EXERCISE AIM
Using the listing below, report how many lines contain the word "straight" and give no other words.

INPUT DATA
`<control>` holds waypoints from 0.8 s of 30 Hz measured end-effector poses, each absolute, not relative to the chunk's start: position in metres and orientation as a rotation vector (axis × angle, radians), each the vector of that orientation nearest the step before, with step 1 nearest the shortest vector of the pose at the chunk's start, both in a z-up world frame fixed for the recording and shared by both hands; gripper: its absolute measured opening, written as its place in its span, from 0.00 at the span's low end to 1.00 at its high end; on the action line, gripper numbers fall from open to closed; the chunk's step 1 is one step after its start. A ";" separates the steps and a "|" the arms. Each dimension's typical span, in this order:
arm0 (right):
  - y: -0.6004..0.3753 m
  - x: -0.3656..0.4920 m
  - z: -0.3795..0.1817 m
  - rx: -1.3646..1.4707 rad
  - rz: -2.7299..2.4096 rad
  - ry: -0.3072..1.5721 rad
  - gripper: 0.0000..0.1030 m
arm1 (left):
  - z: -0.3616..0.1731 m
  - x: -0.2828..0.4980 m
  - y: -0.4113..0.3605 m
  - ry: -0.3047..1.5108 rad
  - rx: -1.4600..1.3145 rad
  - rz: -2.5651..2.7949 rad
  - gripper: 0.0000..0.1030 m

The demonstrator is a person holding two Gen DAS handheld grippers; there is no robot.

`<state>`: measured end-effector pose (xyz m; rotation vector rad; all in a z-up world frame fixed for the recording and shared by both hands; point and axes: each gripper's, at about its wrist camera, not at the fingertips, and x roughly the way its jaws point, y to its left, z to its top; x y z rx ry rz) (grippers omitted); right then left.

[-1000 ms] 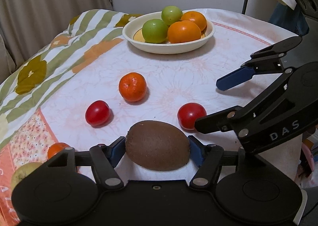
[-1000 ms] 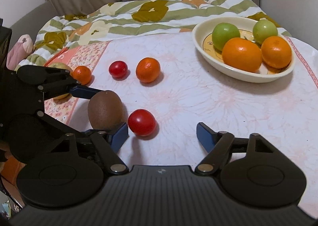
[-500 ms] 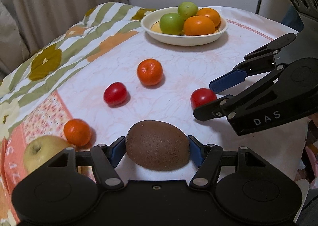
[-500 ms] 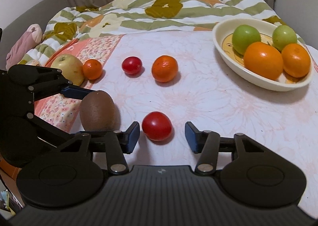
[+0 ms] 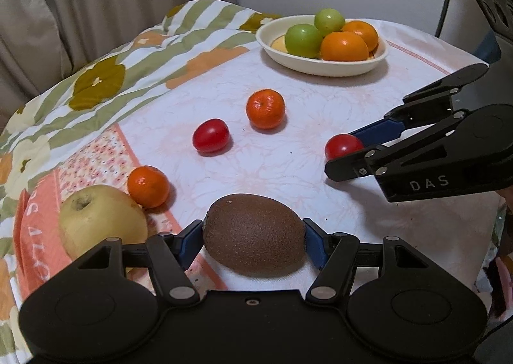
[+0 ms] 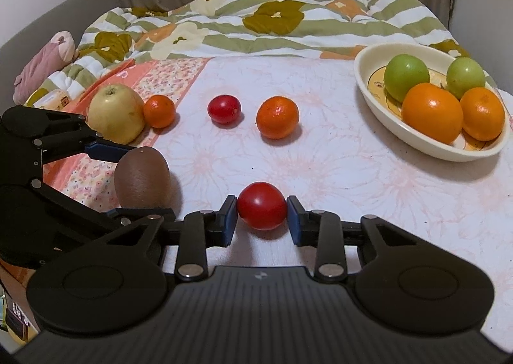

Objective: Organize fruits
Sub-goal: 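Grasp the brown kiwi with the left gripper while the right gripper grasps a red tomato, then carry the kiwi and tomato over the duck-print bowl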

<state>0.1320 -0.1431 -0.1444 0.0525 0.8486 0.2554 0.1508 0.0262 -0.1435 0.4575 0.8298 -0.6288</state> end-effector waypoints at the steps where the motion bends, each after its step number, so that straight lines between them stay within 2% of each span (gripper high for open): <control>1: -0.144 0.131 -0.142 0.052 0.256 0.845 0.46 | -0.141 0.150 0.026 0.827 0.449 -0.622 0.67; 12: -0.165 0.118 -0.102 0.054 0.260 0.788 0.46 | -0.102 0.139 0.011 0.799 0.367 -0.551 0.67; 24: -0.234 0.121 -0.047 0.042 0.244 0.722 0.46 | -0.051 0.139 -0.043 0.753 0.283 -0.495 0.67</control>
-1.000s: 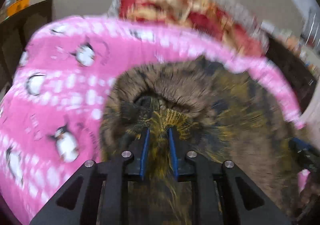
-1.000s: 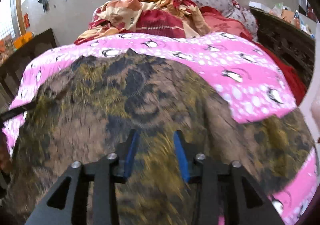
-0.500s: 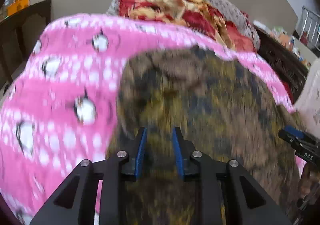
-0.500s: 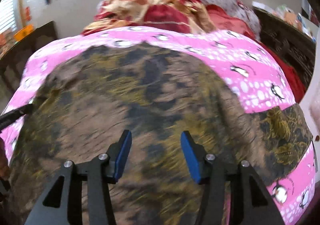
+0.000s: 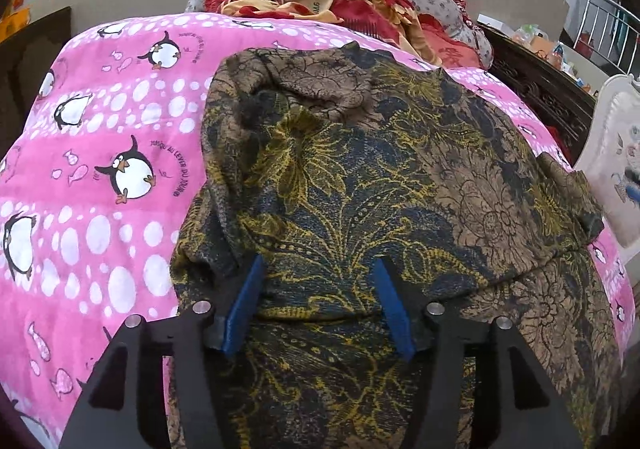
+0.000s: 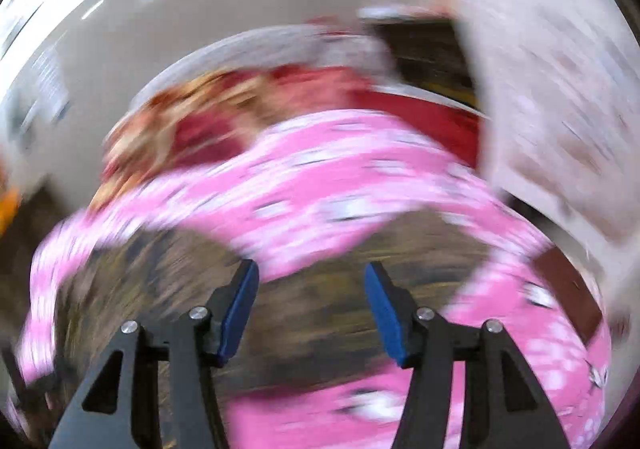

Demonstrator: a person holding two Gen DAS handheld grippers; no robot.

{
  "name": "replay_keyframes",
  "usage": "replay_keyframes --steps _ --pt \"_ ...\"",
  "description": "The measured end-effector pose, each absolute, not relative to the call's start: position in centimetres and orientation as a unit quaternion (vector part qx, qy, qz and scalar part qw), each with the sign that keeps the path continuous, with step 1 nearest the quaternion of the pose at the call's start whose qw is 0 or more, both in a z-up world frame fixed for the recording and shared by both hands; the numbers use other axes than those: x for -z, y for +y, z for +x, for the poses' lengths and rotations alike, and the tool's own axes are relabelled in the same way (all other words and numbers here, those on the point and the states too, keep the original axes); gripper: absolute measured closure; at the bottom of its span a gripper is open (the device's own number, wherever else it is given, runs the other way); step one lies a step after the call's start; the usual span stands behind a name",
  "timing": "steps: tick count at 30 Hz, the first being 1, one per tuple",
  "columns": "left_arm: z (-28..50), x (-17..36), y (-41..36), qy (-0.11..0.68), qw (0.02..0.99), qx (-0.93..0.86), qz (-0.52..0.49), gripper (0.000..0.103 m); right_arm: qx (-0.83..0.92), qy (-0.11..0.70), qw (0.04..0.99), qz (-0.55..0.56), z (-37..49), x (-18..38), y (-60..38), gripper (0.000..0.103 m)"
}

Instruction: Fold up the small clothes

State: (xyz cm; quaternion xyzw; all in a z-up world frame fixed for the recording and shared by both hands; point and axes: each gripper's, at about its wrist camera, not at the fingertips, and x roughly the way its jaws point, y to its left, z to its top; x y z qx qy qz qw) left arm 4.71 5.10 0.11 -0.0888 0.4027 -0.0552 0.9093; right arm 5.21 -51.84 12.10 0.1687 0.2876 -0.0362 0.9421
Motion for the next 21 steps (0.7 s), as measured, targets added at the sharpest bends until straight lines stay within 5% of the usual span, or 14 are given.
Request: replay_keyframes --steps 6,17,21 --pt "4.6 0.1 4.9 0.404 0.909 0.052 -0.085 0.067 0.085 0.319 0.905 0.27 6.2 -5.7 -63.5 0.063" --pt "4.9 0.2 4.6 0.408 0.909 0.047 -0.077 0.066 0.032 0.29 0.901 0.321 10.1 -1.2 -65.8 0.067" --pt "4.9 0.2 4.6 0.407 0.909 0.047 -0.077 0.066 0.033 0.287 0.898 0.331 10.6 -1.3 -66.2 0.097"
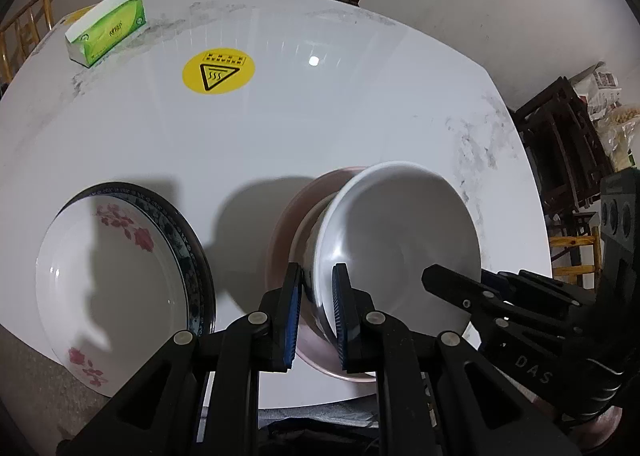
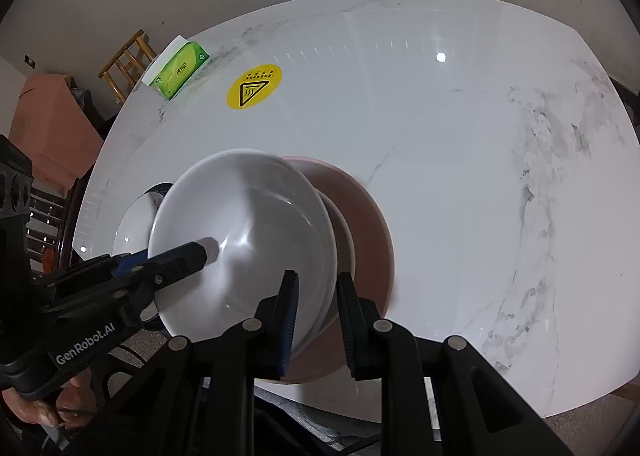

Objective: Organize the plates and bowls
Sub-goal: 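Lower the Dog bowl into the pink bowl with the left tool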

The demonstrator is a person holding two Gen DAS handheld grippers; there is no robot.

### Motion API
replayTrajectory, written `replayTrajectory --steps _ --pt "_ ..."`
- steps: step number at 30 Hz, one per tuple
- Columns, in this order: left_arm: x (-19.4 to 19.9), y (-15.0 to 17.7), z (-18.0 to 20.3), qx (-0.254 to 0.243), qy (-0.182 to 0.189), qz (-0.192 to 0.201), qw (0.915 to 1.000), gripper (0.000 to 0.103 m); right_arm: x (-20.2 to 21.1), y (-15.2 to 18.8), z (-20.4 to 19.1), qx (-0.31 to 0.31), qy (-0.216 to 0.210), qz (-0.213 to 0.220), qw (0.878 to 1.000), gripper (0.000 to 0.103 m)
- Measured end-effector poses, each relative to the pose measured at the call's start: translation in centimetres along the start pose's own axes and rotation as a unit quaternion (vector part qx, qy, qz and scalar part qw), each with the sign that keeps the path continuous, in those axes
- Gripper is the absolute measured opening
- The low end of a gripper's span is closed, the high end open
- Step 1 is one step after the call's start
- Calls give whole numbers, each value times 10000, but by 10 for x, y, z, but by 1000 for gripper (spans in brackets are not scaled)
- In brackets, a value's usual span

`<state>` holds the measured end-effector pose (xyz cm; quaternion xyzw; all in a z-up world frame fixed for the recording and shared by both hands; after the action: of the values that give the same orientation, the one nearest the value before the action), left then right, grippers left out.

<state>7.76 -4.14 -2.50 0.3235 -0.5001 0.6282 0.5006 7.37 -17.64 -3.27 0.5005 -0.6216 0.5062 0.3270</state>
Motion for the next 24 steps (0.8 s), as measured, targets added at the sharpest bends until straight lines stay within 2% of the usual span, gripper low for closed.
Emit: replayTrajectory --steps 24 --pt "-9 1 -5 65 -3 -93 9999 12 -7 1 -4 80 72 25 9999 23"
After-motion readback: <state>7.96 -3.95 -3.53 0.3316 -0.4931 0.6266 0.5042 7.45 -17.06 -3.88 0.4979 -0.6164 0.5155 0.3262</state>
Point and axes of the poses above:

ANSWER SPACE
3